▶ WHAT YOU HAVE TO DO: Strip the pictures, then copy the remaining data exactly as it stands.

▶ DATA PROVIDED:
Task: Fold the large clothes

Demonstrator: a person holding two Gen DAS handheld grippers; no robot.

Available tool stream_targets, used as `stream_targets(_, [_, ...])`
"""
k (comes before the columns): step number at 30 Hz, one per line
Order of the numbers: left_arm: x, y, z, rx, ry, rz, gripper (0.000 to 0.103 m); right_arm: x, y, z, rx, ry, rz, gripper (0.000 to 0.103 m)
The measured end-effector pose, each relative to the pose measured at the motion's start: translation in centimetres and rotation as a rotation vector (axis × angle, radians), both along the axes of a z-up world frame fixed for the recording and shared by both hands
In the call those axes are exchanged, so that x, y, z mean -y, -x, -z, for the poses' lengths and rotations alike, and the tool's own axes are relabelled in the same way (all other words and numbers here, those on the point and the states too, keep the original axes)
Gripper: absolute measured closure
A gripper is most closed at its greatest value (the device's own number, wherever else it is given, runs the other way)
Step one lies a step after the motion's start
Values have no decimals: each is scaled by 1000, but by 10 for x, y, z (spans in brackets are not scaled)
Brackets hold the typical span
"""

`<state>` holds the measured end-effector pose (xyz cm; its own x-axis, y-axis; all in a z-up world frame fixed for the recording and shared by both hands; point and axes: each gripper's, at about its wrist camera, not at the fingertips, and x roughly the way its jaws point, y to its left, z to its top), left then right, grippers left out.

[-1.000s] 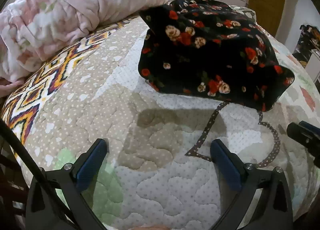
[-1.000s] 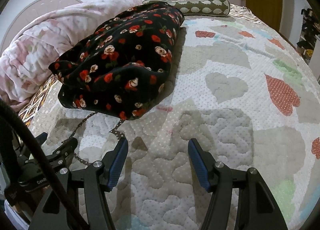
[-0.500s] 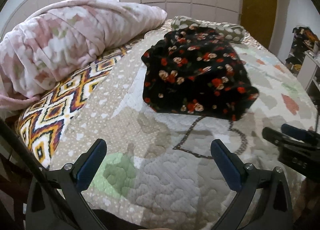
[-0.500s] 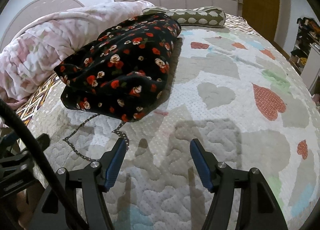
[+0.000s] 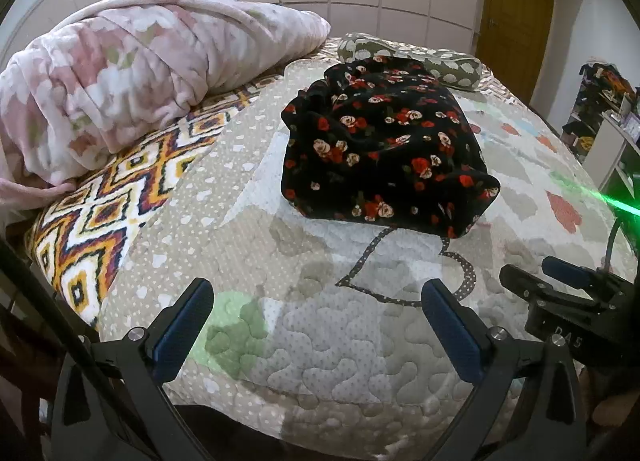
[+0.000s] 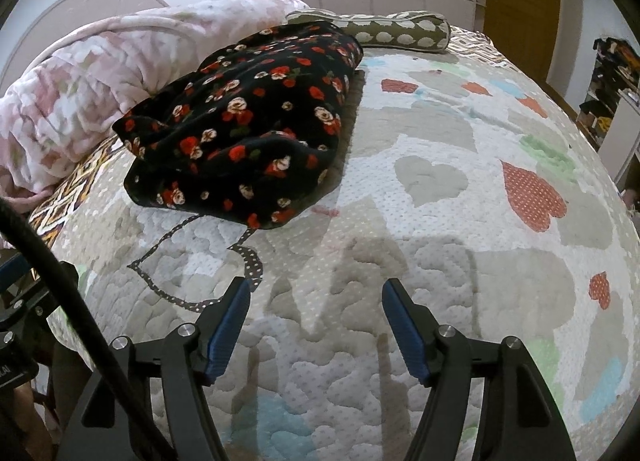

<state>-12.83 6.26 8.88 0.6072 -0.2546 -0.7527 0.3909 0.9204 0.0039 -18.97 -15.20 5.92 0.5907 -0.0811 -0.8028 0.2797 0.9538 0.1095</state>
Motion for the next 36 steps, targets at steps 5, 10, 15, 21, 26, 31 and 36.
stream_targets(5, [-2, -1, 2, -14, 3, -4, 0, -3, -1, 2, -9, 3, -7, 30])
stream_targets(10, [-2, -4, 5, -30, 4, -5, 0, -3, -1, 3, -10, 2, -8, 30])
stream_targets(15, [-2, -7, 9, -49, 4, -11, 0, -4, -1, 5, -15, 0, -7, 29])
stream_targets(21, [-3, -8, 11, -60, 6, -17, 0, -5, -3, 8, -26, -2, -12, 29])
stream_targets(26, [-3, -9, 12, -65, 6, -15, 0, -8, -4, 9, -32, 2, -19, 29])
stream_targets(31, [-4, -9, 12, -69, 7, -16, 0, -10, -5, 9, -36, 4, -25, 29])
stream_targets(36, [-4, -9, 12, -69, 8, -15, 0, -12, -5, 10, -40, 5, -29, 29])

▶ TASK RESPONSE:
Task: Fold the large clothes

Demonstrator: a person holding two Gen DAS handheld grippers; no robot.

Available tool stream_targets, used as `stream_targets(_, [_, ...])`
"""
k (comes before the columns): step number at 30 Hz, one per line
Order of the numbers: left_arm: x, y, z, rx, ry, rz, gripper (0.000 to 0.103 m); right_arm: x, y, z, rx, ry, rz, gripper (0.000 to 0.103 m)
The measured end-effector pose, each relative to the pose measured at the motion's start: translation in centimetres and rotation as a rotation vector (axis × angle, radians), both along the axes of a z-up world frame fixed for the recording and shared by both hands
In the call those axes are exchanged, so that x, y, z mean -y, -x, -z, for the poses' lengths and rotations alike, and the tool's own axes are relabelled in the same way (all other words and numbers here, those on the point and the states too, keep the original axes)
Gripper: absolute measured closure
A gripper is most closed at its greatest value (the device's own number, wherever else it is given, runs the other way)
Step one lies a step after the motion's start
Values have no decimals: each is scaled by 1000, but by 10 for x, y, z (spans in brackets are not scaled)
Brackets hold the typical span
"""

`<state>` holds the measured end-effector pose (xyz cm; its own x-axis, y-axis; all in a z-up world frame fixed for the recording and shared by both hands; point and axes: each gripper's, at about its wrist camera, not at the fingertips, and x roughly the way its jaws point, y to its left, z to its top), left then right, grippers left out.

[-1.000s] 
[-1.000s] 
[-0.500s] 
[-0.500s] 
[+0.000s] 
[+0.000s] 

<state>-12.83 6.26 8.88 0.6072 -0.2546 -0.7527 0.3909 0.9204 0.0039 -18.97 -15.20 5.92 0.5907 -0.0811 -0.8028 0.2797 0.9538 0.1095</state>
Motion for the next 36 steps, targets at steps 5, 10, 15, 21, 26, 31 and 36.
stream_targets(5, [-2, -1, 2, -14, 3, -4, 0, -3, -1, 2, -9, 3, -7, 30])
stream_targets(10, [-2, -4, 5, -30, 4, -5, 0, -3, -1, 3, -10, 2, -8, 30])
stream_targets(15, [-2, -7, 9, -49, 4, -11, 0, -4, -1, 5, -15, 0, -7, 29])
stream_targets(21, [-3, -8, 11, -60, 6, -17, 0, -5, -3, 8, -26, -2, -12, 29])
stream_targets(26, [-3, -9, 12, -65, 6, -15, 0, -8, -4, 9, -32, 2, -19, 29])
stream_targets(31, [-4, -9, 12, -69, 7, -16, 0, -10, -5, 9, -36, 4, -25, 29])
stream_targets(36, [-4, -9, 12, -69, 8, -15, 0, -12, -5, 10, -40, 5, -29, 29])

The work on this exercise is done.